Examples of Scoring Rules
Direct marketers have been using recency, frequency, and monetary (RFM) analysis to predict customer behavior for more than 60 years. It’s one of the most powerful techniques available to a database marketer. Typically, you begin by sorting your customers by most recent purchase date, divide them into equal quintiles (20 percent in each) and assign numbers to the quintiles. The most recent 20 percent are 5, next 4, next 3, etc. You do the same thing by frequency of purchase and amount of spending.
You end up with a file of 125 exactly equal cells coded from 111 (responded a long time ago, and only once, and spent very little money) to 555 (very recent, very frequent and a high-dollar spender). You make money by sending your direct mail promotions only to those shown by RFM high numbers to be most likely to respond and buy. It works.

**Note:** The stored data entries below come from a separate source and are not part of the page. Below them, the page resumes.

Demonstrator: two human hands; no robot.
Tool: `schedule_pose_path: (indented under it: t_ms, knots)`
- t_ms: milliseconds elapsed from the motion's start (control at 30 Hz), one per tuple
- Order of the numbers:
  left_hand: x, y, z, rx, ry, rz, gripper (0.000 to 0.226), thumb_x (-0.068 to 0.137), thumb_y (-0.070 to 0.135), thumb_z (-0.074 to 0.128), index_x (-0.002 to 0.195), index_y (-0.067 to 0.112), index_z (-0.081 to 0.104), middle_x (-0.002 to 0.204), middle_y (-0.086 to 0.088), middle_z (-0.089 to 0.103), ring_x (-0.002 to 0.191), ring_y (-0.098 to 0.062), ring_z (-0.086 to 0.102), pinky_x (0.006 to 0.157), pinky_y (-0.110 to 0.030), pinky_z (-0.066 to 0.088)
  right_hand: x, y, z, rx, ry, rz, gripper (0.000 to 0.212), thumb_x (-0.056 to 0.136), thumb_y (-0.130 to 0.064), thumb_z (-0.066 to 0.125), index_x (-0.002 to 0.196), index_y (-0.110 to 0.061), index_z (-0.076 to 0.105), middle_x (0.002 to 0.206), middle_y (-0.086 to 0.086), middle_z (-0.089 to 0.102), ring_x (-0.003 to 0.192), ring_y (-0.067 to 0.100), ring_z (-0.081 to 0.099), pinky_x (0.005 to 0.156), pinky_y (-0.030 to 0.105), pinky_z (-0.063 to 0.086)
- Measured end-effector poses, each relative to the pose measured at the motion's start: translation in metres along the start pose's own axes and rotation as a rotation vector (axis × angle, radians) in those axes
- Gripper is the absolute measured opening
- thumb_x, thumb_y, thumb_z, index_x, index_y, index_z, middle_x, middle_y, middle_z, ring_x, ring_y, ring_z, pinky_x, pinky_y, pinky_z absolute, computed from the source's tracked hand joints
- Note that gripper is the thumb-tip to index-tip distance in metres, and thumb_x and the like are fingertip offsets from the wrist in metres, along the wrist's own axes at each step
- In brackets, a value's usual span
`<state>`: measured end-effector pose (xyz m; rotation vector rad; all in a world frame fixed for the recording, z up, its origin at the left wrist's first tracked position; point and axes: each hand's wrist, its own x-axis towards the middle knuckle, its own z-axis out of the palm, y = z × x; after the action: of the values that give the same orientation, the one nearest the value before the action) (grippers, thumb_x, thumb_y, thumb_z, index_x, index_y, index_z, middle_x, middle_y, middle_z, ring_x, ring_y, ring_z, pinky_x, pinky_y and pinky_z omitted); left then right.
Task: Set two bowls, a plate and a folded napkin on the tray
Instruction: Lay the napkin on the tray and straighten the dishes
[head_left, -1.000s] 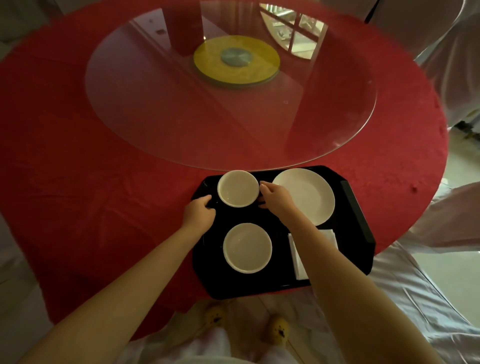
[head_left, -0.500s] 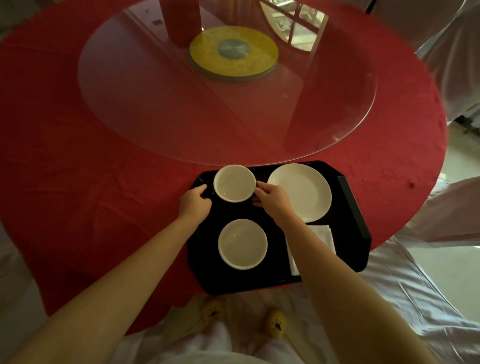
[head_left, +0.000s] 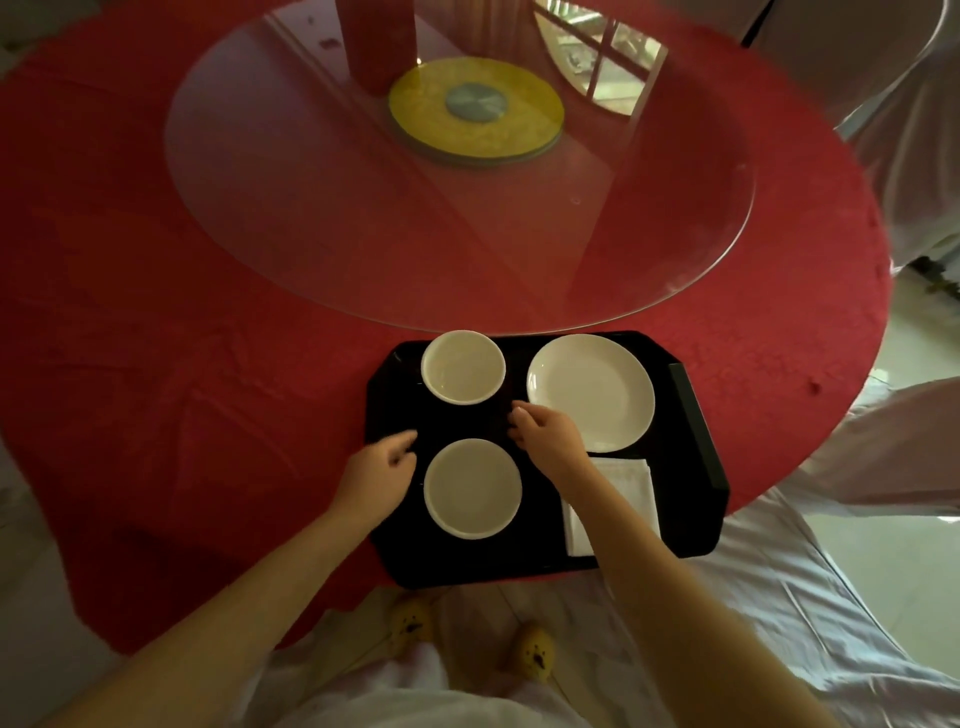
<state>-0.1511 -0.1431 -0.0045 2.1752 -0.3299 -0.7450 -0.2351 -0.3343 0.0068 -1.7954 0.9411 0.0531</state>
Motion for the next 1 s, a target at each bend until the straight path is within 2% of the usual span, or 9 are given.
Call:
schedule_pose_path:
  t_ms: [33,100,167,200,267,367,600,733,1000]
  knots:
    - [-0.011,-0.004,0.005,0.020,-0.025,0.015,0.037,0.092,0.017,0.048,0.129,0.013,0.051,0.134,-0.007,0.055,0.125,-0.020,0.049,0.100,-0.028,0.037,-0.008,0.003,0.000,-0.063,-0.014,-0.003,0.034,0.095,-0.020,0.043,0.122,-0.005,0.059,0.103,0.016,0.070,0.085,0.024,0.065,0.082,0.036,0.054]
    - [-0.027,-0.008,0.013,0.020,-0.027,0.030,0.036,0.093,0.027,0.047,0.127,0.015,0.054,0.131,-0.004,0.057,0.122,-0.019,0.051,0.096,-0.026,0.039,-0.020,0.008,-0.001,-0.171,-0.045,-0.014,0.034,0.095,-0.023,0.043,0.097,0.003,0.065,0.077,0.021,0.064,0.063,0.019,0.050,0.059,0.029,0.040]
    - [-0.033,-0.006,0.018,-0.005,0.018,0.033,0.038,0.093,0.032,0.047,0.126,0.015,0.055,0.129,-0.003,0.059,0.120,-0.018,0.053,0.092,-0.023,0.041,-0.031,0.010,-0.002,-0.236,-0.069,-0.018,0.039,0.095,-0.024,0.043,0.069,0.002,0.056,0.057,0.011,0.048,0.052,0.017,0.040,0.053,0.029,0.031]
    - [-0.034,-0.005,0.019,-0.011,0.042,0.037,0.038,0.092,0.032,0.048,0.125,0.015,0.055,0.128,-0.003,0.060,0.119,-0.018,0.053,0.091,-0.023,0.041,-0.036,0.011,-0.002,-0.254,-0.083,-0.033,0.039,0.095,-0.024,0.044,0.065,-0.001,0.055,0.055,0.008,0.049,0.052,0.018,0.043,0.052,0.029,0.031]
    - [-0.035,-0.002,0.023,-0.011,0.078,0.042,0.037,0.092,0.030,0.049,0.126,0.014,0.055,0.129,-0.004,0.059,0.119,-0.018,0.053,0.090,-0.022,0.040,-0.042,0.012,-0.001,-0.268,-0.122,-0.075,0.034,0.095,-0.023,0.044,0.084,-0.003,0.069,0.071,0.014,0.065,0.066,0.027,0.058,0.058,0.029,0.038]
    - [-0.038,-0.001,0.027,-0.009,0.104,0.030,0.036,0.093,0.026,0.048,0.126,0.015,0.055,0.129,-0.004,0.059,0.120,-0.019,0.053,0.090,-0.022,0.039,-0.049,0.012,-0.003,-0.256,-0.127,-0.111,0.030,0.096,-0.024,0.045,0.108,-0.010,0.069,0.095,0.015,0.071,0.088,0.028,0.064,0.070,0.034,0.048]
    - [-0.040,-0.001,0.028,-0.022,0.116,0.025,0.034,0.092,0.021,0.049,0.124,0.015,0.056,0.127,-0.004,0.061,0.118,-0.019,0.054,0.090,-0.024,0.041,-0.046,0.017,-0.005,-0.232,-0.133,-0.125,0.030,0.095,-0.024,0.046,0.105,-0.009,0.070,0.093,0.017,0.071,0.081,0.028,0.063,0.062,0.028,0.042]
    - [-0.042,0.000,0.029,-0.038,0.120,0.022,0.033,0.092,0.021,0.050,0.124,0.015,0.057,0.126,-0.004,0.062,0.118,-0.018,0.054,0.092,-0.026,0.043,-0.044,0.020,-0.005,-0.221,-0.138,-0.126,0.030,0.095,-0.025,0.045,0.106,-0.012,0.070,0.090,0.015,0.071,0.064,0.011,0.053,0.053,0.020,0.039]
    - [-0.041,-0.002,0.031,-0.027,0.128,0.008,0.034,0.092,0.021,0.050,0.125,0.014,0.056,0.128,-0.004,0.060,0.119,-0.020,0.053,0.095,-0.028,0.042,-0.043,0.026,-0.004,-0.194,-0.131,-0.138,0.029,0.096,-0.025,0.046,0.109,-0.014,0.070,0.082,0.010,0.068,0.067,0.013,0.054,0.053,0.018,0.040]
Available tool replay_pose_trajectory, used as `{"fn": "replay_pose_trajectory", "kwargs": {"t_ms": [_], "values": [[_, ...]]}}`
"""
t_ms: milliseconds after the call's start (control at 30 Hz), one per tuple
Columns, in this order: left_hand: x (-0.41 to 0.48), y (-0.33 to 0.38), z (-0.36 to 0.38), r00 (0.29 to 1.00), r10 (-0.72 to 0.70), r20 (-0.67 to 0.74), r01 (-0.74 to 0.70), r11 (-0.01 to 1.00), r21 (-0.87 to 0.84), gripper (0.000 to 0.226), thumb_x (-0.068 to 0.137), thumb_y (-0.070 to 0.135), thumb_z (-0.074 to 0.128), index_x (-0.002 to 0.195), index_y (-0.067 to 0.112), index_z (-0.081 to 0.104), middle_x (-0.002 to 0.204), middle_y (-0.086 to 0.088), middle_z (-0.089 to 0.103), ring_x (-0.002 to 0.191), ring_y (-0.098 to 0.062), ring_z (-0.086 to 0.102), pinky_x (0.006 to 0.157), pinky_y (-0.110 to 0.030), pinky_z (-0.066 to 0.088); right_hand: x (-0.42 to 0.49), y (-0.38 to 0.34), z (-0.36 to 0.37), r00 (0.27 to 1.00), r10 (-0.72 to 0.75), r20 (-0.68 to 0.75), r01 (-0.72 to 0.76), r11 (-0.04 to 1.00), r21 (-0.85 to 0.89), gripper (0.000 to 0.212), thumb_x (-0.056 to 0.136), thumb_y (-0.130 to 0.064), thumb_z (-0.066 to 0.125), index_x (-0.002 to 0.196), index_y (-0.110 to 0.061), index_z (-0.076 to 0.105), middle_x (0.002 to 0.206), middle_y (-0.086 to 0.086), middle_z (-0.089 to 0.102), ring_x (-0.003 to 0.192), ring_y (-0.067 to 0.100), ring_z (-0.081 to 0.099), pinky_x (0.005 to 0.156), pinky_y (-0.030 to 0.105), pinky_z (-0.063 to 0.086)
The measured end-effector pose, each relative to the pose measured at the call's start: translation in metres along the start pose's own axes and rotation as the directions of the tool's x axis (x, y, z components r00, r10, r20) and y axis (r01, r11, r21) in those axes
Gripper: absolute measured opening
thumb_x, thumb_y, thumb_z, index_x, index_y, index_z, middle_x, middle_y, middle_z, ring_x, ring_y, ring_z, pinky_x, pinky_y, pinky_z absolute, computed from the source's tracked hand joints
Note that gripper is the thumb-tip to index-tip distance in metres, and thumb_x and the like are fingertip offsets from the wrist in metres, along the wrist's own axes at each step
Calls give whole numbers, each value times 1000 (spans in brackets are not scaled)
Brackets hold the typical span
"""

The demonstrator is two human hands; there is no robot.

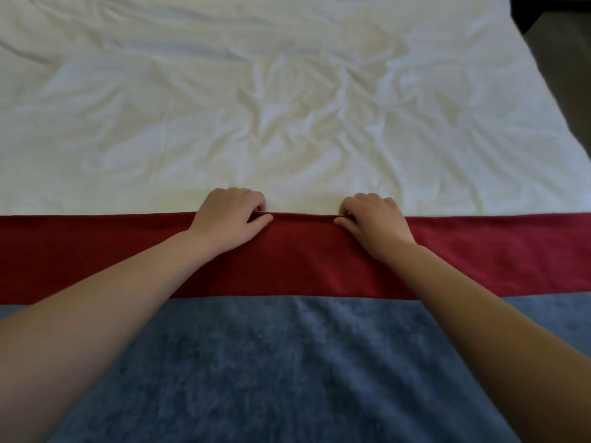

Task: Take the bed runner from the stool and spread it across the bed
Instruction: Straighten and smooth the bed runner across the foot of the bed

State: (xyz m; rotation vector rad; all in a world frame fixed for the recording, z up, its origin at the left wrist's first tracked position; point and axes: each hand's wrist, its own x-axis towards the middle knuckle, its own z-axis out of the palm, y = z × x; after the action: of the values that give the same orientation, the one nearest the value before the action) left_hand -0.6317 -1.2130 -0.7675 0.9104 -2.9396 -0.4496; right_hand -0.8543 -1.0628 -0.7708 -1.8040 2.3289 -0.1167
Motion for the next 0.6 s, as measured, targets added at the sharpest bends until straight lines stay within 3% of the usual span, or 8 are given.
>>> {"fn": "replay_pose_trajectory", "kwargs": {"t_ms": [100, 200, 333, 500, 600], "values": [[21, 26, 11, 1000, 1, 25, -2, 999, 45, 11, 90, 30, 55, 86, 22, 60, 85, 7, 63, 87, -20, 58, 77, -30, 32, 2, 28, -1, 999, 32, 20, -32, 999, -7, 24, 95, -43, 46, 95, -24, 61, 97, -2, 60, 99, 22, 54, 82, 37, 34], [25, 29, 19, 998, -63, -24, 65, 996, 64, 7, 87, 25, 56, 82, 21, 60, 81, 5, 63, 84, -22, 58, 78, -33, 34, 16, 31, 1, 997, 3, 83, -1, 1000, -26, 26, 95, -43, 47, 92, -21, 61, 99, 0, 62, 98, 23, 54, 82, 38, 35], [25, 37, 20, 998, -57, -35, 58, 998, 25, 9, 84, 32, 55, 78, 25, 57, 73, 11, 56, 77, -18, 55, 76, -32, 33, 5, 50, -7, 999, -5, 54, 2, 999, 49, 30, 93, -49, 46, 79, -22, 51, 86, -1, 59, 86, 23, 54, 75, 36, 36], [43, 58, 23, 1000, 16, -20, -16, 1000, -10, 18, 85, 44, 54, 77, 28, 56, 76, 12, 59, 75, -13, 53, 77, -32, 36, -38, 117, -24, 995, -66, 69, 71, 995, -74, 33, 94, -46, 36, 91, -20, 56, 89, 2, 59, 87, 26, 55, 76, 39, 39], [59, 86, 32, 997, 75, -13, -75, 996, -42, 18, 88, 41, 54, 79, 26, 57, 76, 14, 56, 75, -11, 51, 75, -30, 33, -57, 154, -28, 998, -6, 61, 14, 990, -142, 37, 93, -45, 30, 97, -19, 57, 93, 3, 58, 90, 28, 54, 76, 39, 38]]}}
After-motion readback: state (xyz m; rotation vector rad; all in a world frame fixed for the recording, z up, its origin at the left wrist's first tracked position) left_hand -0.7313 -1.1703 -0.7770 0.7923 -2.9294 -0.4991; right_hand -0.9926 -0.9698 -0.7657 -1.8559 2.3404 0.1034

So why isn’t RFM a winner with email campaigns? It’s because the key value of RFM is telling you whom not to mail to so as to save postage. With email marketing, the delivery cost is much lower and can be ignored as a constraint on mailing a list. Those coded 111, who would be skipped in a direct mail promotion, could still produce profits from an email campaign. The cost of mailing them is so small that if even one of them buys something, it will probably pay for the emails to everyone in the 111 cell.
Despite this, hundreds of marketers who grew up in the direct mail industry are using RFM for email marketing. They look very professional with their RFM coding and response charts. What they cannot do, however, is show how RFM is making money over other ways of segmenting their house file. A better option than RFM is customer segmentation by the type of product they bought last or when they made their last purchase. Sending emails that contain dynamic personal content will get your emails opened. Using the customer’s previous history in your email will get that person to click on your links. If you know, for example, that some of your customers are college students, others are women with small children, and a third group are empty nesters over 55, and can create different content for each group, you may increase sales far more than any mailing based on RFM codes.
While traditional RFM isn’t ideal for email marketing, the concept of scoring buyers is already heavily in use, especially by B2B marketers who score prospects based on their firmagraphics and interaction with their website, emails, event attendance, content, etc.
Lead scoring is the next wave for B2C marketers as well.
What’s starting to be increasingly used today by savvy marketers are behavior-based triggers. In other words, instead of using a complex RFM model, marketers can use the essence of the “R” in RFM to identify a customer that’s engaged—e.g., abandoned a shopping cart, clicked on a specific product link in an email, or visited a specific product page on your website. Then you send them an automated, triggered message based on that action.
How Your open, click and conversion rates will go through the roof.
RFM Analysis can give you the customer purchasing behavior.
The purchasing behavior is the mother lode of the data mine. Once you do have past purchase history, you can make this richer by calculating RFM with it.
Your leads, of course, won’t have a past purchase history. But your other customer records will have this information and, it can be a major advantage in lead scoring.
RFM results will help you understand how to target special offers and promotions to different audiences and demographic groups more effectively. This will help you in Lead scoring and marketing automations campaigns.